The collapse of even a handful of the UK’s 140-plus universities would not have the same cataclysmic effect as a run on the banks but the consequences would be serious. In England, tuition is largely funded by student loans that can be paid off for up to 40 years. Institutional failure would leave a nightmare of liabilities. Should debt for unfinished courses be written off? Would alumni demand compensation for reputational damage?

The economic effects of failed universities are even wider. They employ academic and support staff, sustain local suppliers and landlords and seed spin-off companies. They are powerful economic booster rockets, especially in the “left behind” towns and cities where some of the newer ones are situated.

But this is not just a local issue. Fees paid by overseas students subsidise both university research and the teaching of British ones. The funding model depends on them — without international scholars the whole system would unravel. In a globally competitive market, this would be a real risk of even a single unsupported institutional failure.

Crisis-hit universities are paying the price for over-optimistic strategies set after tuition fees were trebled at a stroke in 2012. Teaching became a profitable activity and in a dash for growth — with government encouragement — universities expanded campuses and student facilities, often funded by selling off assets such as student halls and borrowing at low interest rates. Some overdid it, putting no contingency in place for rising rates and a tougher environment. 

In an analogy that the proud higher education sector won’t much like, some responses to the 2012 bonanza were similar to the banks’ reckless expansion — also with government encouragement — in the cheap credit days of the early 2000s. The fixes are also the same. There are three elements.

First, and most extreme, mergers. Half of universities are running profitably due to realistic strategies, good cost control and diverse revenue generation. Some are strong enough to take over weaker neighbours. The financial sector parallel is the government-brokered merger of Lloyds and the failing HBOS, painful at the time but creating a strong institution out of the rubble.

Second, balance-sheet restructuring, possibly with public money. This is awkward. Universities are autonomous. Although they receive public subsidy, mainly from writing off unpaid student debt, they are not on the state balance sheet and nationalisation is conceptually and practically inconceivable. But the sums involved in balance-sheet management, for example in restructuring debt, are not enormous. The authorities need to look no further than the resolution of Northern Rock to find a case study.

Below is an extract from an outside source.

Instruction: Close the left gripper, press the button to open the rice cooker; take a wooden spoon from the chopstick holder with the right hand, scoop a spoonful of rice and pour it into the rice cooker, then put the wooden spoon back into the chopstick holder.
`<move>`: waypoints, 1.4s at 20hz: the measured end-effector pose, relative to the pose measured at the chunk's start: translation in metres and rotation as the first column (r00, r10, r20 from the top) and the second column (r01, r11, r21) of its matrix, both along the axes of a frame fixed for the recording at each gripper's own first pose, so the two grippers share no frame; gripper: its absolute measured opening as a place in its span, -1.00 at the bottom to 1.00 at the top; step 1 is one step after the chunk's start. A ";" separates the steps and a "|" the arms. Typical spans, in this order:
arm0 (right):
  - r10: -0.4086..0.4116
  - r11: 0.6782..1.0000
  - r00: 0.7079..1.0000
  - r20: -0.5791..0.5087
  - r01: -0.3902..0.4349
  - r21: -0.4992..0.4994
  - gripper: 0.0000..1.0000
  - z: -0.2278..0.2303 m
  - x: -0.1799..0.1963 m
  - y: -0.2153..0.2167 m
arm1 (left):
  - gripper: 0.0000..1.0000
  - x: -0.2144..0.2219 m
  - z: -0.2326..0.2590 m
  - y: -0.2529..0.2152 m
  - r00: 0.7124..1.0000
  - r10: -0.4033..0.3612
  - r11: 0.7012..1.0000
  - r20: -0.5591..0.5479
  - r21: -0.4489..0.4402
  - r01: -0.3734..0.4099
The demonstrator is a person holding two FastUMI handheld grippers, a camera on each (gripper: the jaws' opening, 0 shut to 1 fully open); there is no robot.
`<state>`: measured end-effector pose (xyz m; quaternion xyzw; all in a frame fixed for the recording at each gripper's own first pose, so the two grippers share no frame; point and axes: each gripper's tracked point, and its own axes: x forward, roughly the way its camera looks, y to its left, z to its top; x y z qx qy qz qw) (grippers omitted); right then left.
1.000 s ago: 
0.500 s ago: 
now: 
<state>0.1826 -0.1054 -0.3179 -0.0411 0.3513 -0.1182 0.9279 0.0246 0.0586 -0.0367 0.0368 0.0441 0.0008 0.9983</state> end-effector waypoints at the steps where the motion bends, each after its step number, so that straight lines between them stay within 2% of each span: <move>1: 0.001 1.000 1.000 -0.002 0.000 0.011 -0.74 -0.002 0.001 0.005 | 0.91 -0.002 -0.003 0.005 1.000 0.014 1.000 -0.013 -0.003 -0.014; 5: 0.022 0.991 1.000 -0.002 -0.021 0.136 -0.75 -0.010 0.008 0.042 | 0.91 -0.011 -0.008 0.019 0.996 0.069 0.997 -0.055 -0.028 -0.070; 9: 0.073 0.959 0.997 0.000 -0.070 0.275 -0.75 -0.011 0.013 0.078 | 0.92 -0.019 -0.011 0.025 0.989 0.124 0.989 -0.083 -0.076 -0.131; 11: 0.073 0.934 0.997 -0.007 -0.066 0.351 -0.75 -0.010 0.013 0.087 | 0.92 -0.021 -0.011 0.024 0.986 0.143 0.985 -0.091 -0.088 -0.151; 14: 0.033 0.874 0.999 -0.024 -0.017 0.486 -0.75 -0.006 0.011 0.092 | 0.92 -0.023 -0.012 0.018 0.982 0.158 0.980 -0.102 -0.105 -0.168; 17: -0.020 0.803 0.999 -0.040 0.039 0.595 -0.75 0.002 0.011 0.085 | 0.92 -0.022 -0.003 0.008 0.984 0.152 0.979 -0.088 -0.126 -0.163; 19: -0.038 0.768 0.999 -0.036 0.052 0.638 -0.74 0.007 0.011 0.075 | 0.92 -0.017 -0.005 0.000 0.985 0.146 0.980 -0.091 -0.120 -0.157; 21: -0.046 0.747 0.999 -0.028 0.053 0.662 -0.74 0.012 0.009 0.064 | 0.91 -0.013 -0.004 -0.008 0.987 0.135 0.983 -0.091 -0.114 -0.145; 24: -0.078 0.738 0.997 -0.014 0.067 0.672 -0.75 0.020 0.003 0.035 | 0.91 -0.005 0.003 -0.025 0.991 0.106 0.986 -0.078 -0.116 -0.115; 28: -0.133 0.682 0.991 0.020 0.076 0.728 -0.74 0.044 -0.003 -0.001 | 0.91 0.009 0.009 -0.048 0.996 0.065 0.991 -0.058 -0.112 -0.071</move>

Third, new leadership. Their financial problems are not entirely of the institutions’ own making. A tuition fee freeze since 2017, unexpectedly high inflation and a clamp down on overseas students’ family visas have created a difficult environment. But some have thrived through sound strategies and strong management. Only a few are in real danger. For them, new leadership and governance able to drive efficiencies, define a realistic vision and get staff and student buy-in must be part of any reset. The deposed leadership team of RBS and their highly effective successors at NatWest are banking’s example.

Unpalatable though it may be, the UK banking sector shows that reconstruction is possible with official intervention at crisis-hit institutions and strong subsequent regulation. If one or more higher education institutions were to collapse, the government would have little option but to step in to protect the wider reputation of one of the UK’s globally successful industries — regardless of what ministers are currently saying.